Лору Брэдфорд, свою теперешнюю любовницу, Чалмерс обожал за то, что его предшественником в ее кровати был сам Уэсли Моуч. Лора достаточно быстро проделала путь от характерной актрисы до посредственной звезды благодаря тому, что спала не с управляющими студий, а с бюрократами из высших эшелонов власти. В своих интервью она обсуждала не гламурные новости, а экономику, причем в воинственном духе третьеразрядных таблоидов. Ее «экономика» состояла из туманных, но весьма напористых заявлений о том, что «мы должны помочь бедным».
Гилберт Кейт-Уортинг стал гостем Чалмерса по причине, до которой никто из остальных так и не смог докопаться. Этот британский прозаик с мировой славой обрел популярность тридцать лет назад, и с тех пор никто больше не читал его писанины, но все держали его за живого классика.
Его считали глубоким мыслителем за изрекаемые им фразы вроде: «Свобода? Давайте не будем толковать о свободе. Свобода недостижима. Человек никогда не сможет освободиться от голода, холода, болезней, несчастных случаев. Он никогда не освободится от тирании природы. Так стоит ли отвергать тиранию политического диктата?» Когда вся Европа ввела в практику провозглашавшиеся им идеи, писатель перебрался в Америку. С годами его литературный стиль и его тело приобрели дряблость. К семидесяти годам он стал тучным стариком с крашеными волосами и циничными манерами. Свои высказывания он частенько разбавлял цитатами из «Йоги» относительно тщеты всех человеческих усилий. Кип Чалмерс пригласил его, потому что старик выглядел весьма аристократично. Гилберт Кейт-Уортинг согласился, поскольку случай оказаться в центре внимания предоставлялся не часто.
— Черт бы побрал эти железные дороги! — ворчал Кип Чалмерс. — Это все враги подстроили. Хотят помешать моей предвыборной кампании. Я не могу пропустить съезд! Ради Бога, Лестер, сделайте что-нибудь!

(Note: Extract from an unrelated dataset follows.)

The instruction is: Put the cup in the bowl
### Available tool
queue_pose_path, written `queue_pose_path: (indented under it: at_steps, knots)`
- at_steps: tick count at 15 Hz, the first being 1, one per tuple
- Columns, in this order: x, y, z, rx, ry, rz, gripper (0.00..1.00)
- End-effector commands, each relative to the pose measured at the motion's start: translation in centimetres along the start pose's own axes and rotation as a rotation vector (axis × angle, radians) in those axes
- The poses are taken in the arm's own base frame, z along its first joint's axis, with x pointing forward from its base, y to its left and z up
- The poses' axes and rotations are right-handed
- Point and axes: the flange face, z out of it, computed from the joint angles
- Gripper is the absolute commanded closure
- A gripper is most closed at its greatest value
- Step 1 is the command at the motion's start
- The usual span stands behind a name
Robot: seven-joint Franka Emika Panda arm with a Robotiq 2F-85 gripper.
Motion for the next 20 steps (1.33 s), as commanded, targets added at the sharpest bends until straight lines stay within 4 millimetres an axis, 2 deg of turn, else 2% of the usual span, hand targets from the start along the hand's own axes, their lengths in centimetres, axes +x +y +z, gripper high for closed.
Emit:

— Я пытался, — ответил Лестер Такк. На последней остановке он хотел было по телефону организовать авиаперелет до места назначения, но коммерческие рейсы на ближайшие два дня оказались недоступными.
— Если они не доставят меня на съезд вовремя, я сдеру с них скальпы и заберу вместе с их железной дорогой! Не могли бы вы сказать машинисту, чтобы он поторопился?